Since 2016, Dr. Gordon has been a lead for data standardization efforts including those for pharmaceutical quality, manufacturing, and labelling, as well as real-world data derived from health information technology for use in clinical research and pharmacovigilance. Before arriving at FDA, Dr. Gordon received his core scientific training with a Ph.D. in Molecular Microbiology from Tufts University Medical School, entered the public health domain in 2005 working on public health emergency preparedness and from 2011 with a focus on public health informatics.

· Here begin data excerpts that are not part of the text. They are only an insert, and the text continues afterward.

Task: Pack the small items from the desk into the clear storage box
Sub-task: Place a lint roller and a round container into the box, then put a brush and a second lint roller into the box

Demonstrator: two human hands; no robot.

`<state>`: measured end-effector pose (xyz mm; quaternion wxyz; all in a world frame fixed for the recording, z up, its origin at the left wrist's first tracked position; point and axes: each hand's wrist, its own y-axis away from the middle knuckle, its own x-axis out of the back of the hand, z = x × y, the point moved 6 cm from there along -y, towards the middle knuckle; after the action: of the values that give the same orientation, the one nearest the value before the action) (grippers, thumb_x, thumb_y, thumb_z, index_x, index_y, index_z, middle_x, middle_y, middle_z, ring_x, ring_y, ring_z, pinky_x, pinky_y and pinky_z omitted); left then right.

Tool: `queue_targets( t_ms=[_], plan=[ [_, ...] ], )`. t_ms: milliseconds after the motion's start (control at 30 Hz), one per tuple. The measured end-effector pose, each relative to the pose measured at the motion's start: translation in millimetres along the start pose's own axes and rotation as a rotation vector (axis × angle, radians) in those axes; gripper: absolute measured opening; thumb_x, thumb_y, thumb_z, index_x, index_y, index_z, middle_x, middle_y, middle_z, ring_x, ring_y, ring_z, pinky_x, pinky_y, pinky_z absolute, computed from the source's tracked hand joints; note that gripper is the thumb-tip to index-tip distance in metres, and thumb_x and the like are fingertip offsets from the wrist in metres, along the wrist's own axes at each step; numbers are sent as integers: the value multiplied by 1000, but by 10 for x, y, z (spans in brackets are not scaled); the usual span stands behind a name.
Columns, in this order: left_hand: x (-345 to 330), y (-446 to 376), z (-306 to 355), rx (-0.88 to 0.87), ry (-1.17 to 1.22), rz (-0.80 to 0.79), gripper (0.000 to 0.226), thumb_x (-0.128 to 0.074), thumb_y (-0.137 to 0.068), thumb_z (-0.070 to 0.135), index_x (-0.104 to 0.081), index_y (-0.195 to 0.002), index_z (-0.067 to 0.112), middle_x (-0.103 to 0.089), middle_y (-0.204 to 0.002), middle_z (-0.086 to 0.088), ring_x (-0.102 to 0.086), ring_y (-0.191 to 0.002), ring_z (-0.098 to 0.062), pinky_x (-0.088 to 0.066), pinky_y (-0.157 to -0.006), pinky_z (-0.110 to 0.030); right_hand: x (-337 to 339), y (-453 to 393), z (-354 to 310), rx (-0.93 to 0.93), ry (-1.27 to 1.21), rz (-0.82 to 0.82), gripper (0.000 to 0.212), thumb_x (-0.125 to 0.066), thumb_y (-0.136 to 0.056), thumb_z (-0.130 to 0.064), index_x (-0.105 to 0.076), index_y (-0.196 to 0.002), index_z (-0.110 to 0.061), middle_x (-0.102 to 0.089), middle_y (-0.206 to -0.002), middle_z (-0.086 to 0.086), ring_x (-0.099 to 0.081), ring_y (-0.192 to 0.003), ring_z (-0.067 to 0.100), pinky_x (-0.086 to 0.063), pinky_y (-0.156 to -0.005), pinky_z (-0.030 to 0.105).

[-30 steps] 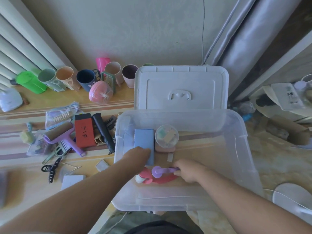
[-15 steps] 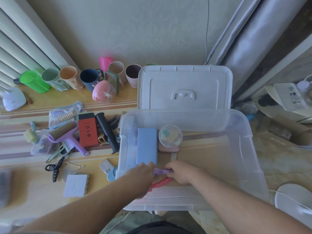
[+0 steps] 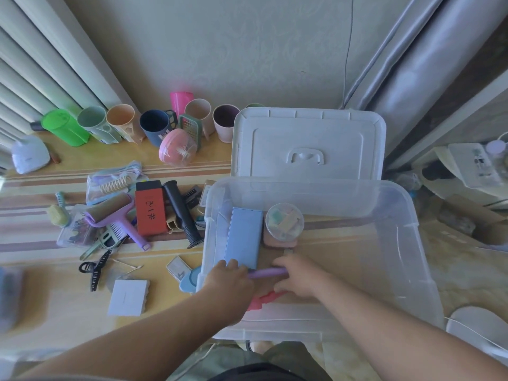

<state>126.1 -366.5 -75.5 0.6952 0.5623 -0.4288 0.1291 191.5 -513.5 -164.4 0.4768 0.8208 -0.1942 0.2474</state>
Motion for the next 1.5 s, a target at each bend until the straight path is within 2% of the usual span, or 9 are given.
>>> queue_targets(
  t_ms=[67, 133, 400, 533, 667, 867, 1133, 1333, 1500],
  plan=[
    [3, 18, 34, -28, 40, 30, 47, -50, -101, 34, -32, -145, 26, -48, -135, -9, -47, -115, -31, -38, -89, -41, 6, 64, 145, -50, 1, -24, 69, -83, -82, -45, -60, -144, -27, -61, -138, 1, -59, -125, 26, -47, -99, 32],
    [67, 23, 47, -53, 56, 58, 53, -49, -103, 38, -18, -145, 33, -48, -135, -10, -47, -114, -32, -36, -86, -41, 24, 128, 179, -65, 21, -23, 77, -79, -84, -45, -50, -154, -29, -52, -151, 2, -54, -135, 26, -44, -108, 32],
    [453, 298, -277, -34, 260, 525, 38, -42, -86, 40, -66, -115, 33, -62, -112, -2, -57, -106, -30, -51, -88, -41, 413, 559, -460, 120, -143, 299, 52, -65, -94, -38, -57, -145, -37, -51, -145, -18, -53, -130, 6, -45, -110, 32],
    [435, 618, -910, 110, 410, 761, 39, -64, -83, 40, -63, -121, 34, -57, -123, 2, -51, -119, -25, -45, -100, -39, 709, 705, -1043, 279, -136, 598, 53, -58, -87, -41, -60, -138, -29, -56, -133, -9, -53, -128, 16, -48, -106, 39],
    [119, 926, -1638, 291, 508, 788, 53, -64, -83, 47, -52, -134, 37, -53, -126, 5, -47, -122, -24, -46, -101, -41, 961, 572, -1919, 453, -1, 815, 51, -64, -86, -34, -63, -135, -22, -55, -129, 1, -52, -122, 27, -46, -104, 37],
    [-679, 1351, -2632, 480, 516, 684, 62, -73, -72, 46, -57, -130, 33, -53, -126, -2, -48, -119, -31, -52, -93, -47, 603, -231, -3171, 507, 185, 580, 57, -65, -83, -34, -56, -137, -20, -51, -126, 4, -49, -117, 32, -51, -94, 46],
    [-1525, 1766, -3966, 734, 587, 546, 80, -72, -71, 43, -42, -145, 38, -35, -150, -9, -38, -136, -39, -44, -104, -52, 16, -1270, -3804, 239, 242, 252, 47, -59, -94, -35, -48, -138, -25, -51, -137, -4, -51, -123, 27, -50, -93, 44],
    [-1794, 1537, -4451, 686, 609, 387, 95, -69, -82, 38, -10, -156, 45, -8, -162, -7, -19, -146, -36, -35, -114, -48, -198, -1834, -4021, -21, 201, 206, 34, -58, -101, -38, -43, -125, -19, -65, -116, 6, -68, -106, 35, -47, -66, 39],
    [-1781, 1265, -4579, 551, 545, 376, 81, -57, -83, 4, -30, -151, 41, -22, -159, 6, -30, -139, -30, -44, -109, -42, -293, -2082, -4041, -118, 298, 199, 39, -56, -102, -17, -40, -138, -18, -71, -111, 11, -71, -101, 37, -49, -62, 40]
  ],
)
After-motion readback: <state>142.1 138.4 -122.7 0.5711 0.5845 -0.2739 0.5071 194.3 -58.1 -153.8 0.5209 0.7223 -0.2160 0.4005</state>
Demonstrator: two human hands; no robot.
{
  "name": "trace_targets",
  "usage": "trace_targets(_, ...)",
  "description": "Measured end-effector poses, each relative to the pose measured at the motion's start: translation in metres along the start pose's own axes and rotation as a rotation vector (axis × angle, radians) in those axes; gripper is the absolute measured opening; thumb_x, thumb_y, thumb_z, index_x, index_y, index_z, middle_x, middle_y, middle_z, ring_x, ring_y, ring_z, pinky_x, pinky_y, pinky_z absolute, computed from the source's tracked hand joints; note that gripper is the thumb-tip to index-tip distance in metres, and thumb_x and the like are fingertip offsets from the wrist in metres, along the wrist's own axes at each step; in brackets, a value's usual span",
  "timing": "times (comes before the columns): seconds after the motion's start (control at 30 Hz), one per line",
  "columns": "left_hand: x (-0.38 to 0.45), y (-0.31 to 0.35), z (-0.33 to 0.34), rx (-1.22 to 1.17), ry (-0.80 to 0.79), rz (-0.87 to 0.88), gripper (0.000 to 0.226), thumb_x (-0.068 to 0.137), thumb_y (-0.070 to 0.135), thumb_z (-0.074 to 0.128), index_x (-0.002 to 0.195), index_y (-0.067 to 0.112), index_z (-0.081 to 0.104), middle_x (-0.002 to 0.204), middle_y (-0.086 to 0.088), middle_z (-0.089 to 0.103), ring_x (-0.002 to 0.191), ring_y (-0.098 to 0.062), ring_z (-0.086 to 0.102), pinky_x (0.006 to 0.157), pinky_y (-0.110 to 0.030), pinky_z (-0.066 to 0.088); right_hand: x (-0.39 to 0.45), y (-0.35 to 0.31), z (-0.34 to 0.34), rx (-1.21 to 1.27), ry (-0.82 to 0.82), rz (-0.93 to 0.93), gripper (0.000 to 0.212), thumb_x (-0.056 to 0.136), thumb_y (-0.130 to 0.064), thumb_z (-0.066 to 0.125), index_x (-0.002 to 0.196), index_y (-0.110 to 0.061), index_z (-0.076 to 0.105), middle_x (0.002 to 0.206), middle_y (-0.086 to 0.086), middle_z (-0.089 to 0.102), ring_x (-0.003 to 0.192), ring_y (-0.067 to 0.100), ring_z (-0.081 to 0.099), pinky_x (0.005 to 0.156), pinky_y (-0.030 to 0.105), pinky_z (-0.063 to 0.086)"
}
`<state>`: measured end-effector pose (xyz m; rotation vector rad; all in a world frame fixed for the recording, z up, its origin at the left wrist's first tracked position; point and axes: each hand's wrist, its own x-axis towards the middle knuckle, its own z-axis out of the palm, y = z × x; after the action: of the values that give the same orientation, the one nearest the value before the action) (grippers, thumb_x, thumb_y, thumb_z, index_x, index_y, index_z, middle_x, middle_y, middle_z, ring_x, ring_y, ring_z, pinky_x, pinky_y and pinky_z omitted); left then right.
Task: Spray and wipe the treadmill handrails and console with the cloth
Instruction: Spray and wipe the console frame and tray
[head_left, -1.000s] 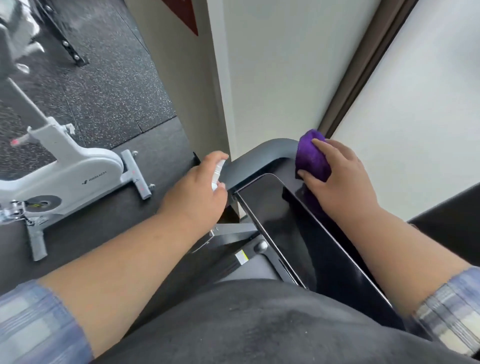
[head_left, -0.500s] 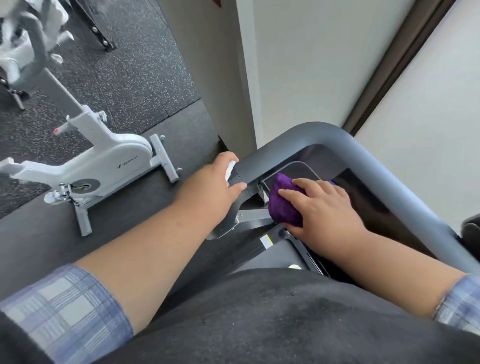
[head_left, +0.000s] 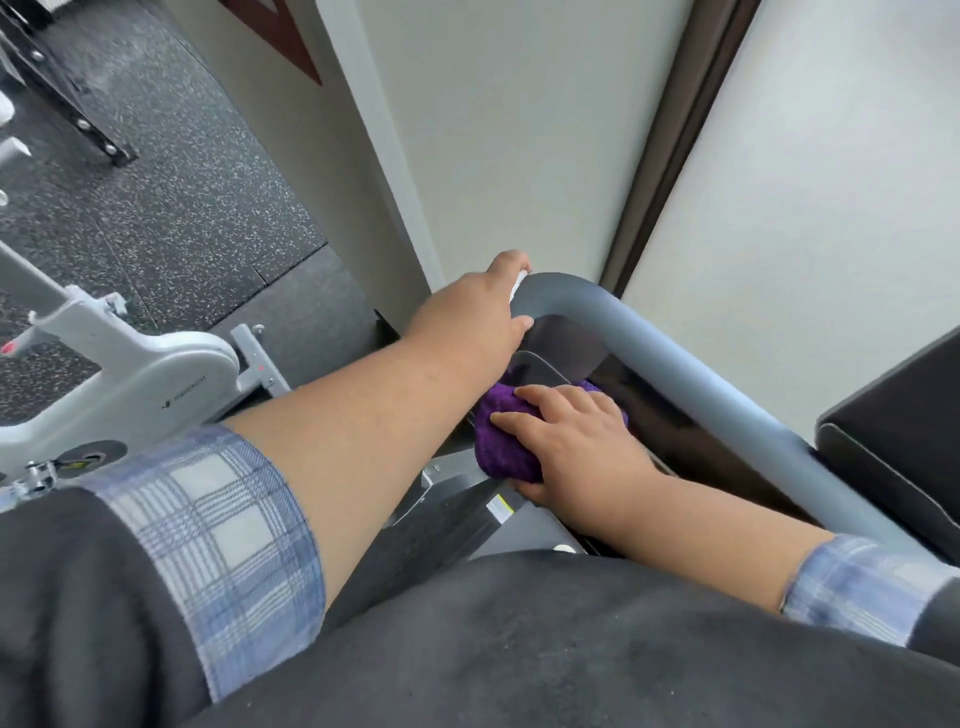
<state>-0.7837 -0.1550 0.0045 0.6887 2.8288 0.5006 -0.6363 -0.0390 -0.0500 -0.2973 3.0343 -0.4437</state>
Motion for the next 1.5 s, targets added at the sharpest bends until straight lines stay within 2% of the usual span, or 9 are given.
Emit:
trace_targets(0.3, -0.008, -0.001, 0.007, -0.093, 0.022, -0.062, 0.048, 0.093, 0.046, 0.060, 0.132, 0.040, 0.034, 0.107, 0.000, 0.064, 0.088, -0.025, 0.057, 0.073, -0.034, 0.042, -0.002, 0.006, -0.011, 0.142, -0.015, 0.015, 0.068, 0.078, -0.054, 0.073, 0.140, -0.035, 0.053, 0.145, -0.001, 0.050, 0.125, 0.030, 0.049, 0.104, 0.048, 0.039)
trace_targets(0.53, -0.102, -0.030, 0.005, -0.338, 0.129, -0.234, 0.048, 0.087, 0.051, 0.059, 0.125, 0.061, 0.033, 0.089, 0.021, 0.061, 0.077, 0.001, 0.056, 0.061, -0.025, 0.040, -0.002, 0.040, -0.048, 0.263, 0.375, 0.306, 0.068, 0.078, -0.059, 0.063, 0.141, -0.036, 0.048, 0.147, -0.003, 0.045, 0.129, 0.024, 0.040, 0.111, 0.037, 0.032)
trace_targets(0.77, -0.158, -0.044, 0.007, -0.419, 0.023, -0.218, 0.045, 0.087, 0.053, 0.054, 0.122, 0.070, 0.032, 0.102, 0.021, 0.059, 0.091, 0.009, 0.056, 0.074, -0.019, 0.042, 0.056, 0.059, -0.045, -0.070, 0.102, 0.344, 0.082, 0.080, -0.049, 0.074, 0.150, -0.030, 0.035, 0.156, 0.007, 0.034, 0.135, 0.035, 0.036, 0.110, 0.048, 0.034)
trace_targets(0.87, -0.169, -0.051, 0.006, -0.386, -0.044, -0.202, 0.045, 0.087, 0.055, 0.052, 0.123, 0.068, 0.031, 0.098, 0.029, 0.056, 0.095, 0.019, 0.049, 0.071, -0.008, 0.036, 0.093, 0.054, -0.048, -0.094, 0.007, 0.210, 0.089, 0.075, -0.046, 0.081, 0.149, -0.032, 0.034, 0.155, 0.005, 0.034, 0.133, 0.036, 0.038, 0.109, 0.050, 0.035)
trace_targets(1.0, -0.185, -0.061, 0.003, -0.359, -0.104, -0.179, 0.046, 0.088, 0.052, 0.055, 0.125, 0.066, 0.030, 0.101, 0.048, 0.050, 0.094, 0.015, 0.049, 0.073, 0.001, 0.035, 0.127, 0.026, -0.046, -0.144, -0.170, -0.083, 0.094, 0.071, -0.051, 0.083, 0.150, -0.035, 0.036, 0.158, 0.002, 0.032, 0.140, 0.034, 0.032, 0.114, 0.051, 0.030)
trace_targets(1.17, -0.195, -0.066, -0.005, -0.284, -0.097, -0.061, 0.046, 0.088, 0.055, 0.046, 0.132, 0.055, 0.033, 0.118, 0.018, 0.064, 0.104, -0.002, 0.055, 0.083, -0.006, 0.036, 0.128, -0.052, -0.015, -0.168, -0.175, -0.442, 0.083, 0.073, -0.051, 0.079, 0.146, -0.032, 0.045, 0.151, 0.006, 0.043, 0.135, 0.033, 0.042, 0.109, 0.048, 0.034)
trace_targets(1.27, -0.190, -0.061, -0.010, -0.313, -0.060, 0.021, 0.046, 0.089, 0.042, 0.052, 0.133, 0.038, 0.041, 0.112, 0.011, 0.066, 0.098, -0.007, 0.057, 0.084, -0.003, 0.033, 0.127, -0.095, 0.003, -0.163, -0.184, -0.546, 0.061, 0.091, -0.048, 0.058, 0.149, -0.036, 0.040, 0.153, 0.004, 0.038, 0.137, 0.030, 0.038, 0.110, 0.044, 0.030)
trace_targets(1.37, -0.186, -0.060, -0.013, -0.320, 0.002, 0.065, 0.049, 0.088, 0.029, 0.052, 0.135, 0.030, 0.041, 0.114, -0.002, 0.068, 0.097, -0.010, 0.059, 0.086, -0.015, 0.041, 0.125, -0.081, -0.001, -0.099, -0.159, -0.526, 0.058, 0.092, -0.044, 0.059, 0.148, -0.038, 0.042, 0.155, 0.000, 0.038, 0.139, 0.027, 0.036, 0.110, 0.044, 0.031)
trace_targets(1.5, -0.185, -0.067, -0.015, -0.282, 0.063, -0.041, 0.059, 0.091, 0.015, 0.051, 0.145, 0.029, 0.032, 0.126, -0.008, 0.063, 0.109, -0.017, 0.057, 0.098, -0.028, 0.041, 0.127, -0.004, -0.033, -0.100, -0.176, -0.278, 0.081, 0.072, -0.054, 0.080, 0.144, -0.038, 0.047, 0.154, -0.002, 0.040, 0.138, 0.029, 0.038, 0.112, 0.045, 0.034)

Dr. Yun Lu is the Deputy Division Director for the Food and Drug Administration (FDA)/Center for Biologics Evaluation and Research (CBER)/Office of Biostatistics and Pharmacovigilance (OBPV)/Division of Analytics and Benefit-Risk Assessment (DABRA). Dr. Lu received her Ph.D. in Biostatistics from Johns Hopkins Bloomberg School of Public Health. Dr. Lu joined FDA/CBER in 2010 and she has extensive experiences with reviewing RWE related submissions and conducting vaccine safety and effectiveness studies using real-world data (RWD) including Medicare claims data from the Centers for Medicare and Medicaid Services (CMS).

Emilie Scherrer is the Head of Health Economics & Outcomes Research at Tempus AI and is a member of the RWE Alliance. Emilie was previously the Global Director of Health Economics and Outcomes Research at Seagen. She has worked in biopharma (Amgen, Merck, Seagen, Pfizer) for a decade in roles across HEOR and RWE positions. She has extensive knowledge in designing and executing non-interventional, observational research studies for external dissemination (40+ publications) and regulatory submissions. Emilie earned an undergraduate degree from USC and a Masters in Health Economics from the London School of Economics / LSHTM.

Mina is an assistant professor at the Leslie Dan Faculty of Pharmacy at the University of Toronto and the Tier 2 Canada Research Chair in Pharmaceutical Policy and Real-world Evidence. He is also co-director of Pharmaceutical Policy and Pharmacy Practice at the Ontario Drug Policy Research Network (ODPRN) and ICES adjunct scientist. Mina leads research focused on evaluating drug policies and post-marketing surveillance of medications. He works closely with policymakers and uses large data sets to answer questions about real-world safety and effectiveness and improving the optimal use of medications.